Output exactly the lines between the one holding "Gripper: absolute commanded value" and the last line of the data below, both of those lines included.

● Data segment

**********

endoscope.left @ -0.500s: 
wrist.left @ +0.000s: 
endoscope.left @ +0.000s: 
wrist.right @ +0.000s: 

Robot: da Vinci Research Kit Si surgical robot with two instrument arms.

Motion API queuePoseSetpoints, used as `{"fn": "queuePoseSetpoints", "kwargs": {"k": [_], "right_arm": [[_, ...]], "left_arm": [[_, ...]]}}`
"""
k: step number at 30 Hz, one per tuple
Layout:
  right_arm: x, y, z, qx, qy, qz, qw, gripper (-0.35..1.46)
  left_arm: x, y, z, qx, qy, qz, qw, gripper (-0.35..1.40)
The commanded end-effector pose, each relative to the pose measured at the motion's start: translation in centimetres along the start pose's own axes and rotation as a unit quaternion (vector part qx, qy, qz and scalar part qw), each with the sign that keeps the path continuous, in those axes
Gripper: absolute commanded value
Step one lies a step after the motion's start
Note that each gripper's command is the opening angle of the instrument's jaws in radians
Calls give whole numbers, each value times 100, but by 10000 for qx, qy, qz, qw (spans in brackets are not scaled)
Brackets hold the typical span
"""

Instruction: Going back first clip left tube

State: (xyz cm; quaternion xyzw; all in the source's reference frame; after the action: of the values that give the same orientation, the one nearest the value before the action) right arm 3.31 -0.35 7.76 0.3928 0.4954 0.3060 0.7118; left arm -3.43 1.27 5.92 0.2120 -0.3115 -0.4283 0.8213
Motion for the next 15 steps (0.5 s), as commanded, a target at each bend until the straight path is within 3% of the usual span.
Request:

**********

● Response area
Gripper: absolute commanded value
Step one lies a step after the motion's start
Note that each gripper's command is the opening angle of the instrument's jaws in radians
Calls give whole numbers, each value times 100, but by 10000 for qx, qy, qz, qw (spans in brackets are not scaled)
Brackets hold the typical span
"""

Instruction: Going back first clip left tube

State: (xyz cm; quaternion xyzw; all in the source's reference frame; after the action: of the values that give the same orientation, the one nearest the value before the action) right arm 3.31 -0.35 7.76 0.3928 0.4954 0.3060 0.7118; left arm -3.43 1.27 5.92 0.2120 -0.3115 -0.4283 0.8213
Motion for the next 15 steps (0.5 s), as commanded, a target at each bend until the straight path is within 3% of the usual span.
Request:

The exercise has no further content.